**ACTIVITY**
Find each line below containing the word "start" and copy it.
THE RECORDS below:
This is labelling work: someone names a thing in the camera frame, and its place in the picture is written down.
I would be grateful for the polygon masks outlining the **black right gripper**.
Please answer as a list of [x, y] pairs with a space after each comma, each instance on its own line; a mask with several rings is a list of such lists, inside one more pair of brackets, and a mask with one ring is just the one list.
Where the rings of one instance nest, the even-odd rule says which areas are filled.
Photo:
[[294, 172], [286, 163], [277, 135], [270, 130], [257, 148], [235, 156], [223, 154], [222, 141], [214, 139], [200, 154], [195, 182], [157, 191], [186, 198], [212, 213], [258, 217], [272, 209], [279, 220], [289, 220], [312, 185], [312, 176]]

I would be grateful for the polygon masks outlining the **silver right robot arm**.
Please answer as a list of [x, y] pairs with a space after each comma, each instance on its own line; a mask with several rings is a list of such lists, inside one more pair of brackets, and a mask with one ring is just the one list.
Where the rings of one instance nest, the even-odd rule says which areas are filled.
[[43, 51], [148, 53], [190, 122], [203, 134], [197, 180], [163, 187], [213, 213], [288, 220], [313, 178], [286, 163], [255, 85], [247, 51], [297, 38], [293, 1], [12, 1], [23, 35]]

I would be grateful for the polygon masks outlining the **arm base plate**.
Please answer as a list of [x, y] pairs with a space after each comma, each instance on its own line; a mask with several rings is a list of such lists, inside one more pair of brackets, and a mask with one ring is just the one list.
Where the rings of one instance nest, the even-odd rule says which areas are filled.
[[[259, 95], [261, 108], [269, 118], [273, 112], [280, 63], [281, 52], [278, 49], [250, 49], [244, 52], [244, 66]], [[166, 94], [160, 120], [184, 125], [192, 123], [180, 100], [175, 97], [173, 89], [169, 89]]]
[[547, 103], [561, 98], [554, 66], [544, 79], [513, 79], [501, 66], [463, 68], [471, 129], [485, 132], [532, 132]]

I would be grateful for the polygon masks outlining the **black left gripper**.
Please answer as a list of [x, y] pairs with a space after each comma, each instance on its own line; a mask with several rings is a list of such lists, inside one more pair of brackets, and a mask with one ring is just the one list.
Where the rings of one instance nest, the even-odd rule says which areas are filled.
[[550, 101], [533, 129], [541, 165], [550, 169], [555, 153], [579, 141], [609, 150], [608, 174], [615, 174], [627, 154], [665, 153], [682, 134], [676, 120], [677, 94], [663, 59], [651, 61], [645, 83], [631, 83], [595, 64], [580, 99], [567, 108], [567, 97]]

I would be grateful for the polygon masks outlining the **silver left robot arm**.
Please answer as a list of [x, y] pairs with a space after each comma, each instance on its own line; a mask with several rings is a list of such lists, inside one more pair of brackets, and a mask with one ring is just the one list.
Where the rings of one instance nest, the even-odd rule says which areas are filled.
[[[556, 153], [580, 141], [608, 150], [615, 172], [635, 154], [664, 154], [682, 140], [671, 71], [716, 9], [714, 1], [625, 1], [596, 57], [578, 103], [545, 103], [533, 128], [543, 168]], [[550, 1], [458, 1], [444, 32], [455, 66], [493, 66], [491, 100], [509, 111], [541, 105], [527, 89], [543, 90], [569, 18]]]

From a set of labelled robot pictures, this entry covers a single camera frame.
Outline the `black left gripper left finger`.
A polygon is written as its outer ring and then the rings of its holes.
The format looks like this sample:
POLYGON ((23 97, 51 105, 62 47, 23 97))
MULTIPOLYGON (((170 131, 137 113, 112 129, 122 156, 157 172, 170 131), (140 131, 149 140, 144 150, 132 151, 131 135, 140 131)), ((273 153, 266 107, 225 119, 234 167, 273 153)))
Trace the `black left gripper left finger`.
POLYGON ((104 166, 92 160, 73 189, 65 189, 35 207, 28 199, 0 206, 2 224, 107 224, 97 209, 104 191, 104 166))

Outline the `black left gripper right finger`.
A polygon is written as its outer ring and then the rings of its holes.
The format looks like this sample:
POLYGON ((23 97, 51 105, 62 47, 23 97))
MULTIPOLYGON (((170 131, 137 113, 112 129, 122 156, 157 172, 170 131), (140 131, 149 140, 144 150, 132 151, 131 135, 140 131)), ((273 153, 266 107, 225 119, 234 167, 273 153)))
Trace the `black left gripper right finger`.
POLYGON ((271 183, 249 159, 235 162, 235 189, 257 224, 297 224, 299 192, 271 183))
End of THE RECORDS.
THE RECORDS below:
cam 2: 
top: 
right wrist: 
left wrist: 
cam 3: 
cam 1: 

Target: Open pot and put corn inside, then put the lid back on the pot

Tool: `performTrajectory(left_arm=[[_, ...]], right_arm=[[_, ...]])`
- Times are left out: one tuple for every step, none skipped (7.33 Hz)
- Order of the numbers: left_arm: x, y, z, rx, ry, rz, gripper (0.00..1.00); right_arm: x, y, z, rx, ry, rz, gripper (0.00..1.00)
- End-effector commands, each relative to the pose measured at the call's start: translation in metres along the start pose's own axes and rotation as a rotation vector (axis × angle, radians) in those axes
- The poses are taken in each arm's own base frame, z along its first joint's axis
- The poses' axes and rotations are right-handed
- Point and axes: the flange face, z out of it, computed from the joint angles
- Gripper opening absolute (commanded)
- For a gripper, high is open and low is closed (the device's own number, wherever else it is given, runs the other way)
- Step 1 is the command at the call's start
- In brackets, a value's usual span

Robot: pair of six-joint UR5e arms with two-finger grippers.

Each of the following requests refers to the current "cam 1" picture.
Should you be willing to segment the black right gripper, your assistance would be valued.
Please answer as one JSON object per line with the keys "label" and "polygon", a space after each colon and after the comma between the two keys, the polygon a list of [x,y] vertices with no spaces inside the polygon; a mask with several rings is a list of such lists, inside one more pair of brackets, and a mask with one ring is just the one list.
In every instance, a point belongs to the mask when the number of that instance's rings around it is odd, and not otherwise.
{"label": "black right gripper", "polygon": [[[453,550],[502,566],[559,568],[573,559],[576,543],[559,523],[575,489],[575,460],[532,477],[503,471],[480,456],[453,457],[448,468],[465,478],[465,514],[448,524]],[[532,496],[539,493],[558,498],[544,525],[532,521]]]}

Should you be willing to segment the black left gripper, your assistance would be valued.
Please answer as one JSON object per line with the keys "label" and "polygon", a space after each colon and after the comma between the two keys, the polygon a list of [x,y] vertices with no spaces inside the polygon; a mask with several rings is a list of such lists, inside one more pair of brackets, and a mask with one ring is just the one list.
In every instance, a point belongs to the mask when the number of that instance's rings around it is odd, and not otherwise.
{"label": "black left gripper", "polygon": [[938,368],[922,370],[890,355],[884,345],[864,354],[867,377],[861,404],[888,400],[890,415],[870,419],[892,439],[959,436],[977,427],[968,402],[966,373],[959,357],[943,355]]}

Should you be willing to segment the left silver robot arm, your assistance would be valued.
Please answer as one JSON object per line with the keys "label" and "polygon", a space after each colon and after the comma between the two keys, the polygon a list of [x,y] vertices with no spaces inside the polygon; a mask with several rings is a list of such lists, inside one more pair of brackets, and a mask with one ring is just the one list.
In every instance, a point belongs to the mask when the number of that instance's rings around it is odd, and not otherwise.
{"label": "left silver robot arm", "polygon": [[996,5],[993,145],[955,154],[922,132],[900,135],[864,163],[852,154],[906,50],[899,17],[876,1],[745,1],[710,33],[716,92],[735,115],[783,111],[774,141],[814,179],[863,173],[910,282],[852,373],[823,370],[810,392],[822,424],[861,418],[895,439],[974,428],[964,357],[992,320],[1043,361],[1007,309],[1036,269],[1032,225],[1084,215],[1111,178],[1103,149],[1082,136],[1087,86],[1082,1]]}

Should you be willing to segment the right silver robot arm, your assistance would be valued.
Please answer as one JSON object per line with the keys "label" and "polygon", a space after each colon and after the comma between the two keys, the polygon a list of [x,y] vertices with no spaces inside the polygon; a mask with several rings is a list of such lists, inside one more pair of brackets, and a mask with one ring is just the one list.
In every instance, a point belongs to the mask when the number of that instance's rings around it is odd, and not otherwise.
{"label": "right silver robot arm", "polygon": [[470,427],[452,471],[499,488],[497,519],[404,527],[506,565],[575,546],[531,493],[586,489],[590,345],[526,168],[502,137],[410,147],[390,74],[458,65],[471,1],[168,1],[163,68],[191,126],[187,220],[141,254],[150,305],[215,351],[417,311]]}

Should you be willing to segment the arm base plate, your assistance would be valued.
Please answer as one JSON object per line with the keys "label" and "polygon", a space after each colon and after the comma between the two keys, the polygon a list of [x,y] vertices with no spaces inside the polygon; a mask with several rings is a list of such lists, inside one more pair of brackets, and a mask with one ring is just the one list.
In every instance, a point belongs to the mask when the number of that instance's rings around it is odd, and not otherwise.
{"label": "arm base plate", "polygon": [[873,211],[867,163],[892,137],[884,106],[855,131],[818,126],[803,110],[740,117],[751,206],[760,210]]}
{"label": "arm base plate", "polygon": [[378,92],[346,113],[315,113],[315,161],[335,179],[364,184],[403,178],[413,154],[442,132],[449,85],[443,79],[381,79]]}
End of THE RECORDS.
THE RECORDS below:
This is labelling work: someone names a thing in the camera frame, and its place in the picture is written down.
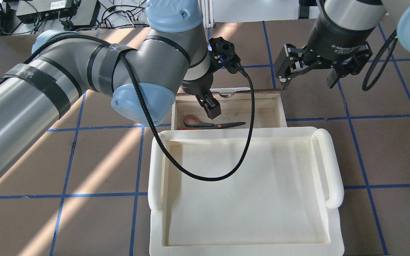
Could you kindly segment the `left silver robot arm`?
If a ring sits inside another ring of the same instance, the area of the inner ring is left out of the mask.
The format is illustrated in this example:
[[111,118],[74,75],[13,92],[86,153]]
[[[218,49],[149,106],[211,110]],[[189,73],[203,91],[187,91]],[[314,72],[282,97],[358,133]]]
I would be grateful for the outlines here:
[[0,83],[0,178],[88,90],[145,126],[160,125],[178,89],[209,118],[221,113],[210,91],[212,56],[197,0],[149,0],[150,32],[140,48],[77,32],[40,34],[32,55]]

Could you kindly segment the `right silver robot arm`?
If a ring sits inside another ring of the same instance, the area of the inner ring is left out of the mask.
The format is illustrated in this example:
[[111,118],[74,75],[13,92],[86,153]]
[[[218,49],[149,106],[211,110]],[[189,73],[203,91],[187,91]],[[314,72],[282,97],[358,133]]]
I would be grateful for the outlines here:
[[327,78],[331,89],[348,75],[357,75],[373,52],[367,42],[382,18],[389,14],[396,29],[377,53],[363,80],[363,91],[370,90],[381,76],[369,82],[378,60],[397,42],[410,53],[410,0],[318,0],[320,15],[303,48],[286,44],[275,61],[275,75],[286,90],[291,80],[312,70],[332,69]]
End of THE RECORDS.
**SOLUTION TO THIS TASK**
- End-effector commands, each relative to the pose measured at the call's start: translation in metres along the start pose's own axes and rotation as a rotation vector (axis × angle, radians) in those axes
- Step 1 is the command at the call's start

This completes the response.